What is expected: Start at the line below containing "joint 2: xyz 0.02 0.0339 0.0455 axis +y" and stop at the line containing "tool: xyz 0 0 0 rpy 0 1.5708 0". Repeat every line of that stretch exactly, and nothing outside it.

Data:
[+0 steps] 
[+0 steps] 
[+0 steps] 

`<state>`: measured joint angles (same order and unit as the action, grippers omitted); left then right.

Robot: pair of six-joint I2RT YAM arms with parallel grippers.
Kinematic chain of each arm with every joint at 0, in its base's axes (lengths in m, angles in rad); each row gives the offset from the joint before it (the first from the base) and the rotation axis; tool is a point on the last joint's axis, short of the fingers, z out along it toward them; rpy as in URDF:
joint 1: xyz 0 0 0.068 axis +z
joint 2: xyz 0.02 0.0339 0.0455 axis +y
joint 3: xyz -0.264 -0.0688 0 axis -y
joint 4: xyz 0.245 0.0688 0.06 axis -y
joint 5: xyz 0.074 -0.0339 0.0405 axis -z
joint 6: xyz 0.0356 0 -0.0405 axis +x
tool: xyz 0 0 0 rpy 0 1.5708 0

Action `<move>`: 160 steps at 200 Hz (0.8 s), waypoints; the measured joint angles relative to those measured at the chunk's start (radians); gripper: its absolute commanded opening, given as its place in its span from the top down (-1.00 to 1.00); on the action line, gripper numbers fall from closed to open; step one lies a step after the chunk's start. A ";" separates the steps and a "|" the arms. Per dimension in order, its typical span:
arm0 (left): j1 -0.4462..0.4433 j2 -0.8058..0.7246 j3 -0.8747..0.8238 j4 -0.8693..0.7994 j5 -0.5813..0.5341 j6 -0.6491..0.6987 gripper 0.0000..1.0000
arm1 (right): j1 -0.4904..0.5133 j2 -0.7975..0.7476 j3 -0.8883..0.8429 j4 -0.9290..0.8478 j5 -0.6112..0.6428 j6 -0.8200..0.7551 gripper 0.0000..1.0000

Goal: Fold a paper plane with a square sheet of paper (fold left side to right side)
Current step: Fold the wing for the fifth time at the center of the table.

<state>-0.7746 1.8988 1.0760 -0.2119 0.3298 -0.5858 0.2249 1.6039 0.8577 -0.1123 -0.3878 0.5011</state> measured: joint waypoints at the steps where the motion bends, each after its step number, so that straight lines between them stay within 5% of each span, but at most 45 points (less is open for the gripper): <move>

Response below:
joint 2: xyz 0.02 0.0339 0.0455 axis +y
joint 3: xyz -0.264 -0.0688 0 axis -y
joint 4: xyz 0.245 0.0688 0.06 axis -y
joint 5: xyz 0.074 -0.0339 0.0405 axis -z
joint 6: xyz 0.0356 0 -0.0405 axis +x
tool: xyz 0 0 0 rpy 0 1.5708 0

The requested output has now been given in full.